For introductions during the first session, the 2021 Salk Fellows each selected a public health innovator and shared why they admire these public health heroes (pictured here).
The COVID-19 pandemic revealed how years of underfunding and political interference have crippled progress in U.S. public health systems at every level—as they currently operate and as they could be upgraded with modern technology. With the 2021 Salk Health Activist Fellowship, the Jewish Healthcare Foundation (JHF) is encouraging the next generation of health leaders and innovators to reimagine the U.S. public health system considering frontier data analytics, interoperable data systems, AI/ML advances, methods for accountability and empowered leadership. The 30 fellows will learn from inspirational thought leaders and collaborate with peers to develop updated solutions for population health problems and inequities within the purview of public health.

This year's cohort hails from seven universities, three states, and 25 academic and professional disciplines. Their diverse interests present a strength for innovative redesign and reconceptualization. The nine fellowship sessions will explore the challenges and opportunities within regional, state, and national public health systems, even borrowing from global best practices. Fellows will also add new skills to their activist toolkits as they consider the politics of institutionalizing change. For the finale event, small groups of fellows will each pitch their ideas for the systems of the future.

During the first session on September 21, JHF President and CEO Karen Wolk Feinstein set the stage for the fellowship, highlighting insights for beginning an activism journey. Dr. Feinstein overviewed the history of JHF and she gave a candid appraisal of the Pittsburgh Regional Health Initiative's journey to address patient safety and reduce medical error in healthcare settings.

The Salk Fellowship's second session focused on taking note of the lessons from the COVID-19 pandemic. This session featured guest speaker Vincent Mor, PhD, MEd, Florence Pirce Grant university professor and professor of health services, policy and practice, from Brown University's School of Public Health.

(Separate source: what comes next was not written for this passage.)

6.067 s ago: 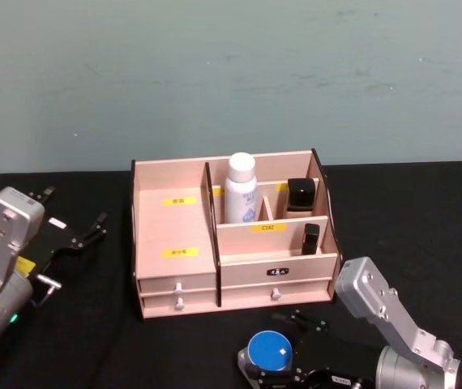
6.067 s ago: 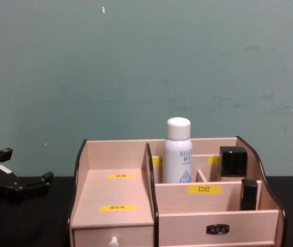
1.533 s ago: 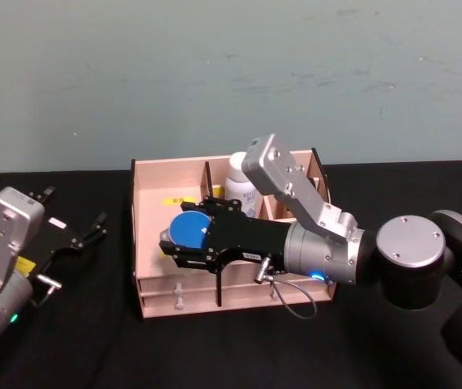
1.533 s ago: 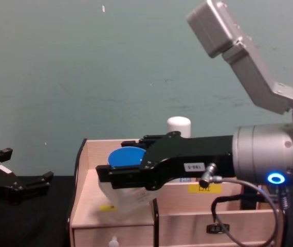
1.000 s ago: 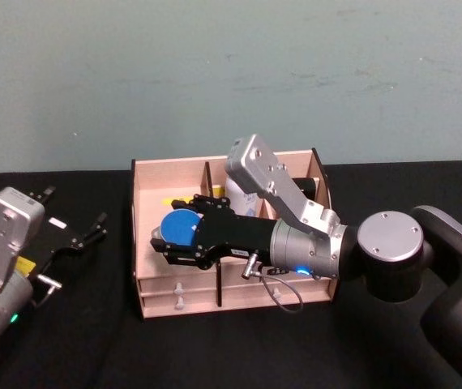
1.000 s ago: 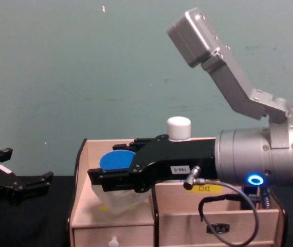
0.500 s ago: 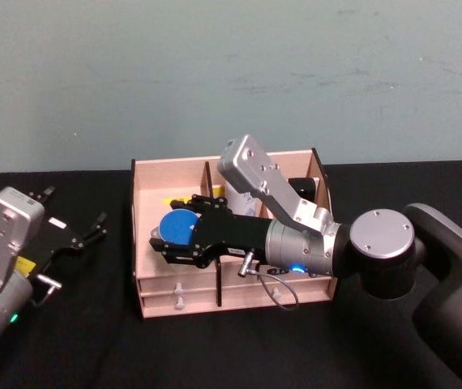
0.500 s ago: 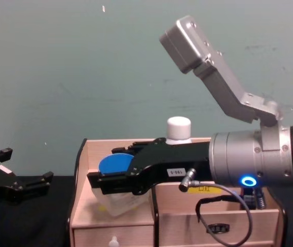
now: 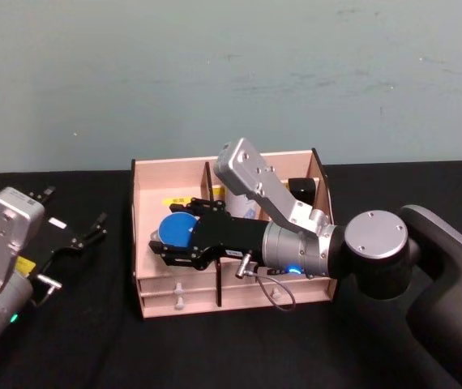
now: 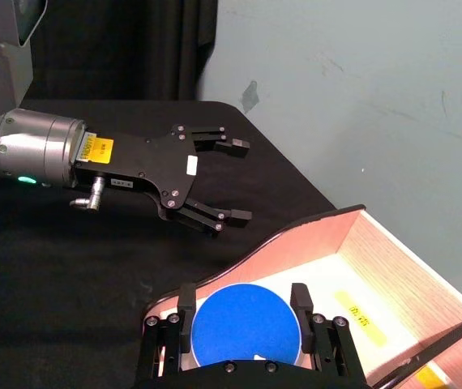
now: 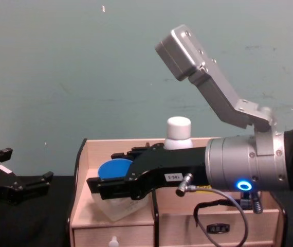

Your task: Pick up the facial cleanser and watermelon frost from the table and place them into the tiered storage box.

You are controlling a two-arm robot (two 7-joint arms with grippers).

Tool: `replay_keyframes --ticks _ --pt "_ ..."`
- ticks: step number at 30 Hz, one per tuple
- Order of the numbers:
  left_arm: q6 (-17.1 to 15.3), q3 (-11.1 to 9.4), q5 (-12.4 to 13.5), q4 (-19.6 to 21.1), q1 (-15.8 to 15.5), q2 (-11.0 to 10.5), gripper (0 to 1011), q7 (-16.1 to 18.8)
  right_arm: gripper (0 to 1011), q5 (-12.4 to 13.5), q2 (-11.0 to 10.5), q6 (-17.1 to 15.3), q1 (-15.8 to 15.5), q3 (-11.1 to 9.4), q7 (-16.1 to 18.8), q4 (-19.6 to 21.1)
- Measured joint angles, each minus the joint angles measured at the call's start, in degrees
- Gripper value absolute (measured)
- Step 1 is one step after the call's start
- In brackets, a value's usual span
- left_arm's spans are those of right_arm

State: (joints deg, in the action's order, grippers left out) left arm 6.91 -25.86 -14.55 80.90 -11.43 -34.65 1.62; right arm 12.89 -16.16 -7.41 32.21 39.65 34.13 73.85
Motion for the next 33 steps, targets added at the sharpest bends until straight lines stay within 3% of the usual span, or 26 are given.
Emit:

Additionally, Morgan Overton, MSW, JHF's community engagement and policy associate, presented and facilitated a discussion on the intersection of health equity and public health, highlighting Pittsburgh's "outsized" inequities for Black women. This prompted the fellows to discuss what a rebuilt equitable public health system should look like.

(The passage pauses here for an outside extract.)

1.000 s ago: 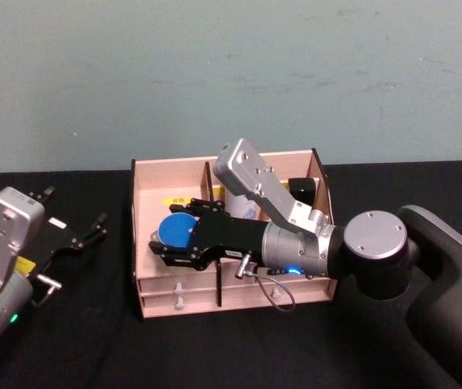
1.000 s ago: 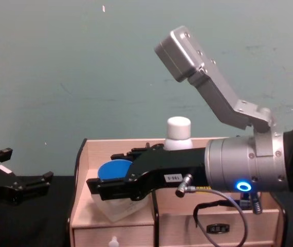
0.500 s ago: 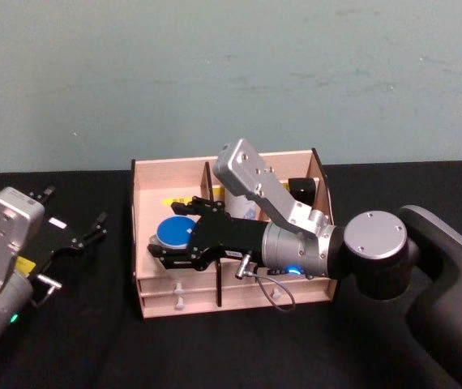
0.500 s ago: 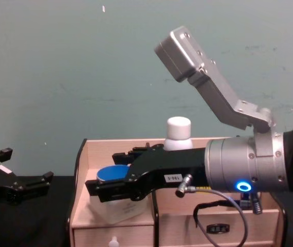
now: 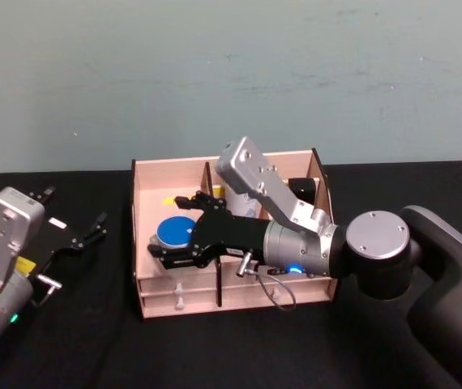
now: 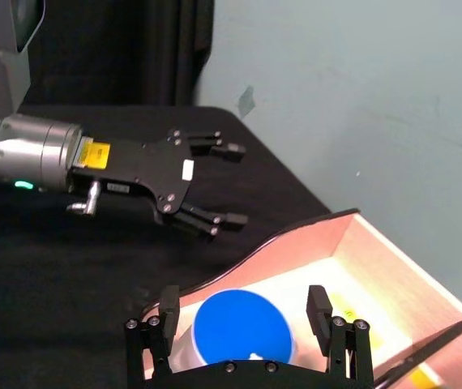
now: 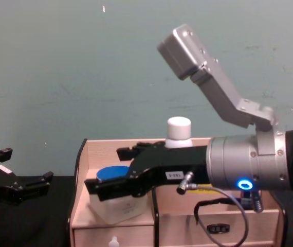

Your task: Pick up the facial cleanser and watermelon frost from the table and place them into the tiered storage box.

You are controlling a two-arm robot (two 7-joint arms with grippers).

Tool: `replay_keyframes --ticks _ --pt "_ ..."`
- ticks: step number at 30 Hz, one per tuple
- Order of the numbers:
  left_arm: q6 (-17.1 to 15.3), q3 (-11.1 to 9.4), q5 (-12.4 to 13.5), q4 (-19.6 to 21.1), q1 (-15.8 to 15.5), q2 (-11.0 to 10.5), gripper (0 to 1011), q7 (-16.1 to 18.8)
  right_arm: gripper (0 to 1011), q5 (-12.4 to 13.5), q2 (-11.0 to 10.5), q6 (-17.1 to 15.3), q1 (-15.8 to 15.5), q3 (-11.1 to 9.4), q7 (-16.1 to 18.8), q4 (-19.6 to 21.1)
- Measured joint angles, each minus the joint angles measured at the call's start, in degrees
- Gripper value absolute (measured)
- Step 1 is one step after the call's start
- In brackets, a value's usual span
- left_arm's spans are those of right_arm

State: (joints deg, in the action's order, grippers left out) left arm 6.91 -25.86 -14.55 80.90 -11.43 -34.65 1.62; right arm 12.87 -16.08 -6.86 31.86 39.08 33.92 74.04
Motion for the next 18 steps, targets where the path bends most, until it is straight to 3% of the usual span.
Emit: replay_keyframes --ticks 11,18 --pt "0.0 0.0 0.0 0.0 0.0 0.0 1010 0.0 1002 1.0 -1.4 0.6 -1.0 -1.9 -0.5 4.6" --pt "0.0 0.0 0.0 0.0 0.0 0.0 1010 0.0 1002 2.5 -4.9 -1.5 -5.5 -5.3 -4.2 14.5"
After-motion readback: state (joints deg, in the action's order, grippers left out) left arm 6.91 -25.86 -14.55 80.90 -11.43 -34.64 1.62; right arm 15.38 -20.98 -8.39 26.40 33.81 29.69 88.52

Future sessions extending through November will highlight how principles of behavioral science can help us effect behavior change, gain insight from effective advocacy strategies by and for people with autism, examine the ways that regional, statewide, and national public health should be reimagined, leverage lessons from the history of HIV/AIDS in public health, and explore the ways technology could disrupt health care and public health for the better.